Records from a dataset
====================

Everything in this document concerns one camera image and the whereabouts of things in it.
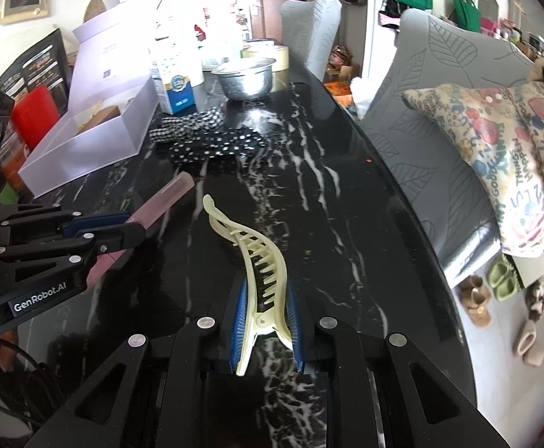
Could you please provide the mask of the tan box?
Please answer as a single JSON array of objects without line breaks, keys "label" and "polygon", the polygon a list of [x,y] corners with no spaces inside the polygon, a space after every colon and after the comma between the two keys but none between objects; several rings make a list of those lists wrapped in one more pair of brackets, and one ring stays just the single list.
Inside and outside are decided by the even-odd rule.
[{"label": "tan box", "polygon": [[118,117],[120,114],[120,109],[116,105],[104,107],[103,109],[97,111],[85,124],[81,124],[78,127],[77,133],[82,134],[85,131],[89,131],[103,122]]}]

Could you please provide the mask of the black white gingham scrunchie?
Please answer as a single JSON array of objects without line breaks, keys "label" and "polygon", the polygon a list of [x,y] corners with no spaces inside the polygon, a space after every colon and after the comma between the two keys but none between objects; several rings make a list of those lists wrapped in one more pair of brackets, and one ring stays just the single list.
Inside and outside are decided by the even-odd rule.
[{"label": "black white gingham scrunchie", "polygon": [[163,116],[159,127],[148,132],[151,141],[155,143],[169,143],[187,138],[193,138],[200,131],[214,130],[225,119],[224,111],[219,107],[212,107],[205,111],[185,116]]}]

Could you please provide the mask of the cream hair claw clip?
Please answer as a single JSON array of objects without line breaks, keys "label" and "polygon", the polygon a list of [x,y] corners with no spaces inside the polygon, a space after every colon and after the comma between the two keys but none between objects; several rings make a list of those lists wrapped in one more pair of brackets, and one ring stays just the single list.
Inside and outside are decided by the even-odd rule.
[{"label": "cream hair claw clip", "polygon": [[237,376],[246,374],[258,338],[274,334],[288,349],[294,348],[287,311],[288,271],[276,244],[253,228],[231,220],[211,195],[203,197],[210,227],[237,248],[245,265],[245,279],[232,304],[230,368]]}]

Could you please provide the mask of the black polka dot scrunchie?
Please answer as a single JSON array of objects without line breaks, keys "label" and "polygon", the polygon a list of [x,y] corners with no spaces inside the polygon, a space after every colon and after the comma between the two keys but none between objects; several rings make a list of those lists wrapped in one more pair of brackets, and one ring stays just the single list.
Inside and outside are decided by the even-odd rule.
[{"label": "black polka dot scrunchie", "polygon": [[202,130],[186,138],[176,139],[168,149],[168,159],[173,164],[191,164],[228,157],[247,159],[268,144],[266,138],[247,127]]}]

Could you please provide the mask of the white open gift box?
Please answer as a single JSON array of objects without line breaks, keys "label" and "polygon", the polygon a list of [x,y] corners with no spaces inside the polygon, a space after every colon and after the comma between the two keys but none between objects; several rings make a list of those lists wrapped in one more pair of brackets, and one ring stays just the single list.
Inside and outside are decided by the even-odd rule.
[{"label": "white open gift box", "polygon": [[139,153],[158,106],[151,30],[153,22],[127,4],[74,30],[80,47],[66,114],[20,169],[34,196]]}]

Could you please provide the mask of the red canister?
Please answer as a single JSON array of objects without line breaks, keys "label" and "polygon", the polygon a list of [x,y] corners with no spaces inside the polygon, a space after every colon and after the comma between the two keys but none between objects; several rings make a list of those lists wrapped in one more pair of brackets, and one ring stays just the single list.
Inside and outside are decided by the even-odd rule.
[{"label": "red canister", "polygon": [[25,145],[33,151],[60,120],[60,114],[48,88],[40,85],[15,105],[10,120]]}]

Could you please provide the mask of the blue white milk carton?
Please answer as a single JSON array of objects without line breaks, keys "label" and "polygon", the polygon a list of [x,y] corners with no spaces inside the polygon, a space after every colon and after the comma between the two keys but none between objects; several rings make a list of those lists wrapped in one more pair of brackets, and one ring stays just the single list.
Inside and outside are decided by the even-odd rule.
[{"label": "blue white milk carton", "polygon": [[175,115],[195,104],[191,82],[178,65],[153,64],[151,79],[164,113]]}]

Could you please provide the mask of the black snack bag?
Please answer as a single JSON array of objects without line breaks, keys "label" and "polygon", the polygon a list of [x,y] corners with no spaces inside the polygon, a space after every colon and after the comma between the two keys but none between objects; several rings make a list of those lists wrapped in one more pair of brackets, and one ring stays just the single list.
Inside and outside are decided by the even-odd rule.
[{"label": "black snack bag", "polygon": [[19,102],[34,89],[45,86],[63,116],[68,107],[70,83],[71,70],[61,30],[55,29],[20,54],[3,72],[0,91]]}]

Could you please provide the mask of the metal bowl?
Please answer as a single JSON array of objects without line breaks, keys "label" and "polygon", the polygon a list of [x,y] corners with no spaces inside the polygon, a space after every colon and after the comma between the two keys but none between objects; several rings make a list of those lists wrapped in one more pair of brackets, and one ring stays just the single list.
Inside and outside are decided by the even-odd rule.
[{"label": "metal bowl", "polygon": [[229,100],[255,100],[271,92],[275,63],[267,57],[241,58],[219,65],[212,74]]}]

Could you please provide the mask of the floral cushion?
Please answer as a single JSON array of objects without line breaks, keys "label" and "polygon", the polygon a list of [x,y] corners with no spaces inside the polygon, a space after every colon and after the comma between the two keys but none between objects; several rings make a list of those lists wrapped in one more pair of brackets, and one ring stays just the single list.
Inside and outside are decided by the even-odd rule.
[{"label": "floral cushion", "polygon": [[503,250],[544,253],[544,59],[513,87],[442,84],[402,95],[435,121],[488,193]]}]

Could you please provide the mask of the far grey chair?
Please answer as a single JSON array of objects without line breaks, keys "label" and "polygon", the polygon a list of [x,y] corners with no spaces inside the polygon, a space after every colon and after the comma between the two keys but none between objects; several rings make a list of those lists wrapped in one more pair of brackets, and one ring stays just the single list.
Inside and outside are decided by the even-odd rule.
[{"label": "far grey chair", "polygon": [[281,43],[319,81],[333,49],[342,17],[340,0],[287,0],[280,7]]}]

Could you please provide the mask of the grey leaf pattern chair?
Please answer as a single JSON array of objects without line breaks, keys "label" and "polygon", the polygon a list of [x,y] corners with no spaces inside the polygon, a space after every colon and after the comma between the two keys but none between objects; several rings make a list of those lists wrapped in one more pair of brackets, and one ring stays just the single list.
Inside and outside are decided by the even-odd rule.
[{"label": "grey leaf pattern chair", "polygon": [[500,249],[498,226],[481,180],[438,124],[407,107],[407,89],[455,83],[513,87],[531,61],[507,41],[475,34],[418,9],[404,11],[395,56],[361,127],[414,209],[449,285]]}]

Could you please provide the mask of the wall intercom panel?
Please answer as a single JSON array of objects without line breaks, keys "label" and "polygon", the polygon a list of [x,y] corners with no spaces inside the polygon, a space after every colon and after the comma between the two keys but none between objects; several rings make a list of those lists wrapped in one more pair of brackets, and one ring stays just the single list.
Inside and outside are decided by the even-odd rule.
[{"label": "wall intercom panel", "polygon": [[49,0],[3,0],[0,7],[0,24],[36,20],[49,15]]}]

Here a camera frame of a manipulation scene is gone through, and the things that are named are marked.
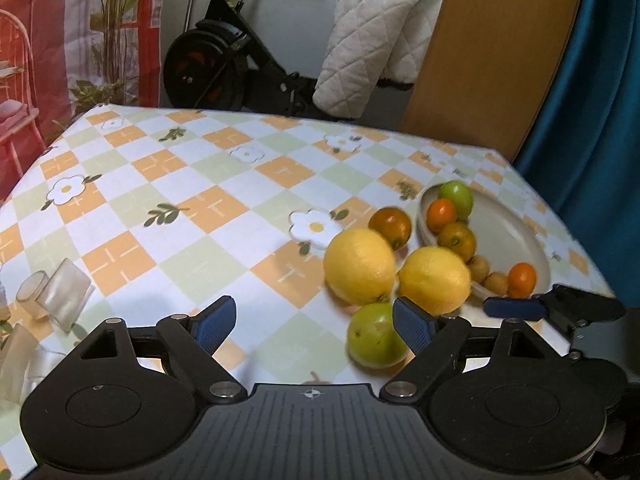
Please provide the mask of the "bright orange tangerine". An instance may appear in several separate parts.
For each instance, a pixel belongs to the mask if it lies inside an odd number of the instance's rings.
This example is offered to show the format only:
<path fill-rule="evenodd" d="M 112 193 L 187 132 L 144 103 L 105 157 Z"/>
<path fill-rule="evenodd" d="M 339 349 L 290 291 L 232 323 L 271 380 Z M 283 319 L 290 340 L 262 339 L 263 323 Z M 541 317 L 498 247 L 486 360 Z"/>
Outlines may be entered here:
<path fill-rule="evenodd" d="M 536 269 L 526 262 L 512 266 L 508 274 L 508 296 L 515 299 L 529 297 L 537 284 Z"/>
<path fill-rule="evenodd" d="M 439 234 L 445 226 L 457 221 L 456 206 L 448 198 L 438 198 L 426 210 L 426 226 L 433 234 Z"/>

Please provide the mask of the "brown longan fruit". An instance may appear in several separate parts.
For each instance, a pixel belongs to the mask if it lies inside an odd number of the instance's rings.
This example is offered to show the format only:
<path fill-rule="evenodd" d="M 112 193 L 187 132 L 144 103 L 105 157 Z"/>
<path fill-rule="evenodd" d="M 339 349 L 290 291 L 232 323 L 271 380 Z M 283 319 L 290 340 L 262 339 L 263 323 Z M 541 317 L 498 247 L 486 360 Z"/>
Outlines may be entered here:
<path fill-rule="evenodd" d="M 472 280 L 478 284 L 483 284 L 490 273 L 490 263 L 482 255 L 473 256 L 468 262 L 468 268 L 471 272 Z"/>
<path fill-rule="evenodd" d="M 509 280 L 506 274 L 491 272 L 485 278 L 483 286 L 497 296 L 506 296 L 509 289 Z"/>

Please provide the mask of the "green guava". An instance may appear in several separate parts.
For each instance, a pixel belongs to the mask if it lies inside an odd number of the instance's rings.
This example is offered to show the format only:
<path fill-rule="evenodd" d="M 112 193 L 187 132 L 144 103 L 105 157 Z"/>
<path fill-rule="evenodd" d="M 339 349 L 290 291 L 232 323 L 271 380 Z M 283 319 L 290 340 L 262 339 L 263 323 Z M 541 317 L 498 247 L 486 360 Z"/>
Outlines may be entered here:
<path fill-rule="evenodd" d="M 474 197 L 466 184 L 459 180 L 443 183 L 438 190 L 439 198 L 446 198 L 454 204 L 458 219 L 465 221 L 472 214 Z"/>
<path fill-rule="evenodd" d="M 406 358 L 408 347 L 394 329 L 389 302 L 367 304 L 352 315 L 346 349 L 357 364 L 370 370 L 384 370 Z"/>

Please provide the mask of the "greenish orange tangerine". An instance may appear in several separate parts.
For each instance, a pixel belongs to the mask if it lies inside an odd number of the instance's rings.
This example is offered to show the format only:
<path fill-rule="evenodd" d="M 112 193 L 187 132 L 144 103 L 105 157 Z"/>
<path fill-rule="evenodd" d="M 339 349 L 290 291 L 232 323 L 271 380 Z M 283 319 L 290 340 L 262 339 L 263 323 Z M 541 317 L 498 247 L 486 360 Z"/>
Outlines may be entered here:
<path fill-rule="evenodd" d="M 477 248 L 474 233 L 462 222 L 444 226 L 438 234 L 437 245 L 455 252 L 464 262 L 469 262 L 474 257 Z"/>

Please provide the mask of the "right yellow lemon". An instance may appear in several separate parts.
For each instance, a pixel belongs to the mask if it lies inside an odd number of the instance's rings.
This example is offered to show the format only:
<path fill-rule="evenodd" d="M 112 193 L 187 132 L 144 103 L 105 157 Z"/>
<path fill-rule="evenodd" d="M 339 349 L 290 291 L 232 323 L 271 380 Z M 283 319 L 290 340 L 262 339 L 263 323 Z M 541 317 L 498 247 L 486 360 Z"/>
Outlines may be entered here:
<path fill-rule="evenodd" d="M 430 315 L 459 309 L 472 292 L 471 272 L 454 252 L 439 246 L 416 249 L 397 273 L 397 297 L 405 297 Z"/>

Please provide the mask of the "yellow lemon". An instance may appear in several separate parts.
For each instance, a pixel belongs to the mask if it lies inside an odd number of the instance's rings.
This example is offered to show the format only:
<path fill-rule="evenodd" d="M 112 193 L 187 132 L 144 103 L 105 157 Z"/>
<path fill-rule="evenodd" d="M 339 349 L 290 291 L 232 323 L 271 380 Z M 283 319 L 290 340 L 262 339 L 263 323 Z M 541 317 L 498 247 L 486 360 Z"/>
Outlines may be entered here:
<path fill-rule="evenodd" d="M 337 298 L 365 306 L 387 301 L 395 286 L 396 259 L 387 240 L 368 228 L 337 234 L 323 257 L 326 284 Z"/>
<path fill-rule="evenodd" d="M 471 272 L 454 252 L 439 246 L 416 249 L 397 273 L 397 297 L 405 297 L 430 315 L 459 309 L 472 292 Z"/>

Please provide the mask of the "left yellow lemon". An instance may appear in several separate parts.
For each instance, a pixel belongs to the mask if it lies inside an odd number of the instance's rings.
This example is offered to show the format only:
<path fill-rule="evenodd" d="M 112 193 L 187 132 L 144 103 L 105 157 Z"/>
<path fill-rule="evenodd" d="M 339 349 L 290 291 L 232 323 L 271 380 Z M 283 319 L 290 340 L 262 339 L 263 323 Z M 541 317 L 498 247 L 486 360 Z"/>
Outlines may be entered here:
<path fill-rule="evenodd" d="M 337 234 L 323 257 L 326 284 L 337 298 L 365 306 L 387 301 L 395 286 L 396 259 L 387 240 L 368 228 Z"/>

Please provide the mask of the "dark orange far tangerine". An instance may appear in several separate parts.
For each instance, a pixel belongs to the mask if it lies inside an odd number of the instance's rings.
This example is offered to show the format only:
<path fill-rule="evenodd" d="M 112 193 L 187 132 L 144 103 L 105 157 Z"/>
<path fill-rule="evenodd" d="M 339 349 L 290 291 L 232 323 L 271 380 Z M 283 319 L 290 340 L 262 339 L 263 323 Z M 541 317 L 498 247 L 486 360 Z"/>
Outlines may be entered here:
<path fill-rule="evenodd" d="M 412 223 L 403 209 L 383 207 L 372 214 L 368 228 L 384 237 L 393 250 L 404 248 L 412 234 Z"/>

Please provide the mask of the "checkered floral tablecloth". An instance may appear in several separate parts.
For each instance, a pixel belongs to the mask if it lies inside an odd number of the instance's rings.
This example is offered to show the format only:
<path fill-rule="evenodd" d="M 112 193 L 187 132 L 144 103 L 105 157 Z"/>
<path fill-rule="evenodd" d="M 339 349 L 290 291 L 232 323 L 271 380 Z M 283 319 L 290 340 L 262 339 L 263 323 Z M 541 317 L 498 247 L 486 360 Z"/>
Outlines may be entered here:
<path fill-rule="evenodd" d="M 410 216 L 459 179 L 522 219 L 553 281 L 608 284 L 550 207 L 497 152 L 310 119 L 107 105 L 75 122 L 1 208 L 9 297 L 70 260 L 94 292 L 70 332 L 13 307 L 42 348 L 72 350 L 111 316 L 152 325 L 222 295 L 238 322 L 217 360 L 255 382 L 368 382 L 345 353 L 352 311 L 326 289 L 338 232 L 380 208 Z"/>

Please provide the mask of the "teal curtain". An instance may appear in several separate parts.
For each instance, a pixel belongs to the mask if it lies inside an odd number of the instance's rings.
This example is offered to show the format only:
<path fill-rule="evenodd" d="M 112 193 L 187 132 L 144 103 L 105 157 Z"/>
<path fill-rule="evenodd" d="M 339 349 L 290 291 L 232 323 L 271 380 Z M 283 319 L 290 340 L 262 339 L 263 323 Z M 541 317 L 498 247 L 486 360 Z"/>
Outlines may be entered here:
<path fill-rule="evenodd" d="M 639 0 L 580 0 L 515 167 L 639 304 Z"/>

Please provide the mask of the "wooden board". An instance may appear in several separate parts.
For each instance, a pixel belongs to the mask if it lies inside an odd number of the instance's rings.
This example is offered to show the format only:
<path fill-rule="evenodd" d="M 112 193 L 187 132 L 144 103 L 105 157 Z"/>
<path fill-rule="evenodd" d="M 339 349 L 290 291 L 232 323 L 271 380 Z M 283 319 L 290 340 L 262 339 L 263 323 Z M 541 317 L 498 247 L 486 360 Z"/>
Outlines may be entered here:
<path fill-rule="evenodd" d="M 580 0 L 442 0 L 401 129 L 512 160 L 551 87 Z"/>

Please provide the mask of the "black exercise bike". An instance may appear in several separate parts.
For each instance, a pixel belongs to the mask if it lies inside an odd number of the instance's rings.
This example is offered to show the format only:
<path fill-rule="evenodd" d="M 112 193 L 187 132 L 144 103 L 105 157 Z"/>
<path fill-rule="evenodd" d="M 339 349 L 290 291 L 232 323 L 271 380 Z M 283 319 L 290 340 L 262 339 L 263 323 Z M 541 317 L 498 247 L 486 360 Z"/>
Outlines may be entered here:
<path fill-rule="evenodd" d="M 163 62 L 172 106 L 333 119 L 312 102 L 316 81 L 287 72 L 242 17 L 245 0 L 209 0 L 196 23 L 191 22 L 193 3 L 188 0 L 183 33 Z"/>

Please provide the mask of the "white quilted blanket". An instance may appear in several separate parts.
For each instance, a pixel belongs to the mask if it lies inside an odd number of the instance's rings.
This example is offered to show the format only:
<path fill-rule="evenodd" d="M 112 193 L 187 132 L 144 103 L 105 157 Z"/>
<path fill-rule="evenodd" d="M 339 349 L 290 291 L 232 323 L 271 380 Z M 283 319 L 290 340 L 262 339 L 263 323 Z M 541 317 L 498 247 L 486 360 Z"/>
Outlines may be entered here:
<path fill-rule="evenodd" d="M 357 119 L 378 84 L 412 86 L 441 6 L 442 0 L 336 0 L 314 105 Z"/>

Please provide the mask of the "pink printed backdrop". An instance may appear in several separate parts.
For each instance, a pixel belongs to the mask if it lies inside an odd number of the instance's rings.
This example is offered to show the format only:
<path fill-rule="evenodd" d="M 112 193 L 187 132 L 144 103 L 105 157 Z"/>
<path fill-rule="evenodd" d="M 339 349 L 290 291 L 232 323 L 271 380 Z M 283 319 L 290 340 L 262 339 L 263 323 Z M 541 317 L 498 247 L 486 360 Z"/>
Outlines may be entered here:
<path fill-rule="evenodd" d="M 163 0 L 1 0 L 1 195 L 79 116 L 160 102 Z"/>

====================

_TASK:_ Print exactly the first line of the entries and every line after it through the one that contains "Could you please provide the mask of the cream", leaving the pictures out.

_SOLUTION TO THE EXERCISE:_
Everything in this document concerns one camera image and the whereabouts of things in it.
Could you please provide the mask of the tan box?
Please answer as a single JSON array of objects without line breaks, keys "label" and "polygon", the polygon a list of [x,y] corners with no spaces inside the polygon, a space after every colon and after the comma between the two keys but none between objects; several rings make a list of those lists wrapped in one more pair of brackets, and one ring stays just the single list.
Inside and outside are decided by the even-odd rule.
[{"label": "tan box", "polygon": [[118,117],[120,114],[120,109],[116,105],[104,107],[103,109],[97,111],[85,124],[81,124],[78,127],[77,133],[82,134],[85,131],[89,131],[103,122]]}]

Could you please provide the mask of the black white gingham scrunchie?
Please answer as a single JSON array of objects without line breaks, keys "label" and "polygon", the polygon a list of [x,y] corners with no spaces inside the polygon, a space after every colon and after the comma between the two keys but none between objects; several rings make a list of those lists wrapped in one more pair of brackets, and one ring stays just the single list.
Inside and outside are decided by the even-odd rule.
[{"label": "black white gingham scrunchie", "polygon": [[163,116],[159,127],[148,132],[151,141],[155,143],[169,143],[187,138],[193,138],[200,131],[214,130],[225,119],[224,111],[219,107],[212,107],[205,111],[185,116]]}]

Could you please provide the mask of the cream hair claw clip?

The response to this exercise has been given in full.